With the demand on improving performance and energy-efficiency, novel technologies including non-volatile memory (e.g. spin-transfer torque RAM (STT-RAM)), 3D integration technology, and near-threshold voltage computing (NTC) have been increasingly deployed in the state-of-the-art throughput processors, i.e., general-purpose computing on graphics processing units (GPGPUs). Since the novel technologies are not designed for dependable computing, the reliability challenges which have being a crucial issue in conventional throughput architecture design become the major obstacle for integrating them into next-generation throughput processors. The paramount reliability challenges in throughput processors are particle strikes induced soft errors, aging effects driven hard errors, and manufacturing process variations. The novel technologies have both positive and negative impacts on those three major reliability issues. For example, STT-RAM has a positive impact on SER as it is generally recognized as soft-error free; however, in NTC environment, the same amount of process variations cause a much larger negative impact on circuit delay. Furthermore, 3D integration technology causes thermal issue at layers far to the heat sink and thus increases the aging effects induced error rate.
It is critical to harness novel technologies’ benefits and overcome their shortcomings on reliability to develop robust, high-performance, and energy-efficient throughput processors. However, they are largely ignored in prior studies on exploring fault detection and tolerant techniques to enhance the robustness of throughput processors. Therefore, there is a pressing need for the investigation of innovative techniques that are able to take advantage of throughput processors’ unique features for characterizing and improving the reliability of the next-generation new-technology employed throughput architecture design.
Intellectual Merits: The proposed CAREER research will construct new foundations for vulnerability characterization and prediction, error detection, and furthermore, fault tolerance against the dominant reliability challenges in throughput processors integrated with novel technologies.

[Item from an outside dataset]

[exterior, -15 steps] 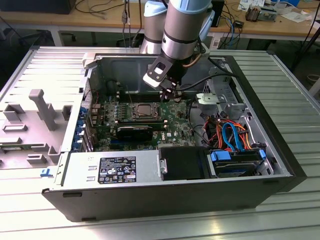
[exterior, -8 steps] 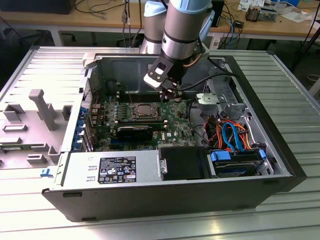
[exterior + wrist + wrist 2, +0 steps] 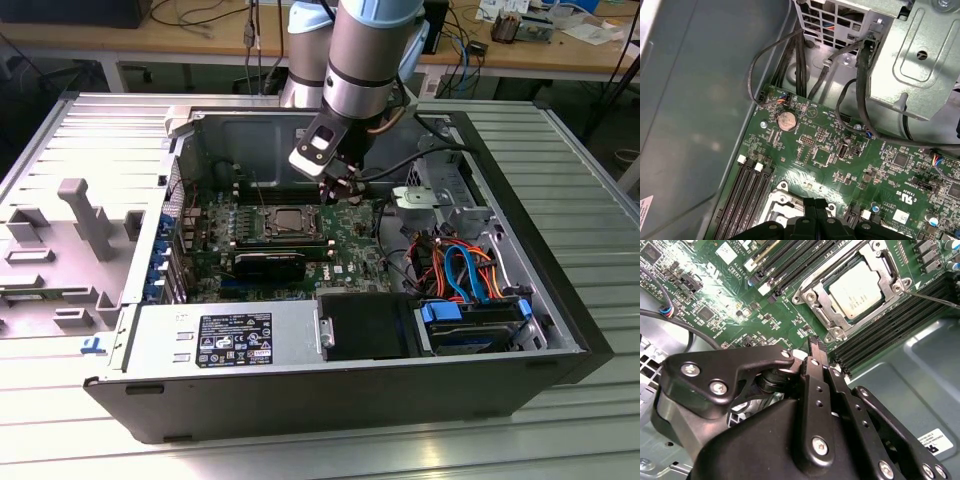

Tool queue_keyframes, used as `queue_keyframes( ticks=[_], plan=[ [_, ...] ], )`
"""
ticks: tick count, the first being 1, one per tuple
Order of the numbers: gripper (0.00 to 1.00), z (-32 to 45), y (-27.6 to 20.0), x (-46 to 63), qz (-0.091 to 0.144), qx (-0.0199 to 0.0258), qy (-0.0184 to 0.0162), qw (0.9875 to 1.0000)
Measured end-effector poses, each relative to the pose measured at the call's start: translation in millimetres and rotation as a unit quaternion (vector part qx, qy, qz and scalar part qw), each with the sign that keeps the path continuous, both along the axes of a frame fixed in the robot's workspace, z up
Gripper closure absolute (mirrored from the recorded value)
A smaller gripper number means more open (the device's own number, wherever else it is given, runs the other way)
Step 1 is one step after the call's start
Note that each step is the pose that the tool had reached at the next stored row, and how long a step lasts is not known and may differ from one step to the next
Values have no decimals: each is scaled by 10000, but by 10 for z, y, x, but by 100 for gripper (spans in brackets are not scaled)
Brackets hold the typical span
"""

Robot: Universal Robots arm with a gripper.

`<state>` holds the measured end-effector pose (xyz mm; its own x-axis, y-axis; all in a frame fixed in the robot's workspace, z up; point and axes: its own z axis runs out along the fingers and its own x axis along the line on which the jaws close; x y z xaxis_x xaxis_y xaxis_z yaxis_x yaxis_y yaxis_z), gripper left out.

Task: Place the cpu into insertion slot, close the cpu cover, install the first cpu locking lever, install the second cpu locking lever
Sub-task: 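Install the first cpu locking lever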

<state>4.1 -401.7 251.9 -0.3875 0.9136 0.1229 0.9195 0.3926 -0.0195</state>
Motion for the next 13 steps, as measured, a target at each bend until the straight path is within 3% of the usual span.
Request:
queue_keyframes(
  ticks=[13],
  plan=[
    [89,0,0,0,249,0,0,9997]
  ],
)
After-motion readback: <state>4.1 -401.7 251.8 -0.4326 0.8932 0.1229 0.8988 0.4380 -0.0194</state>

The project includes four research goals: (1) modeling and analyzing the vulnerability of novel-technology (e.g. STT-RAM, NTC, and 3D) enabled throughput processors in the presence of soft error, aging effects, and process variations; (2) fast and accurate predictive model to forecast the vulnerability phase behavior of throughput processors under new technologies; (3) leveraging throughput processors’ unique characteristics to develop light-weight error detection mechanisms at the near-threshold computing (NTC) environment; and (4) exploring the opportunities and challenges introduced by the novel technologies to cost-effectively tolerate various types of errors in next-generation throughput architecture design.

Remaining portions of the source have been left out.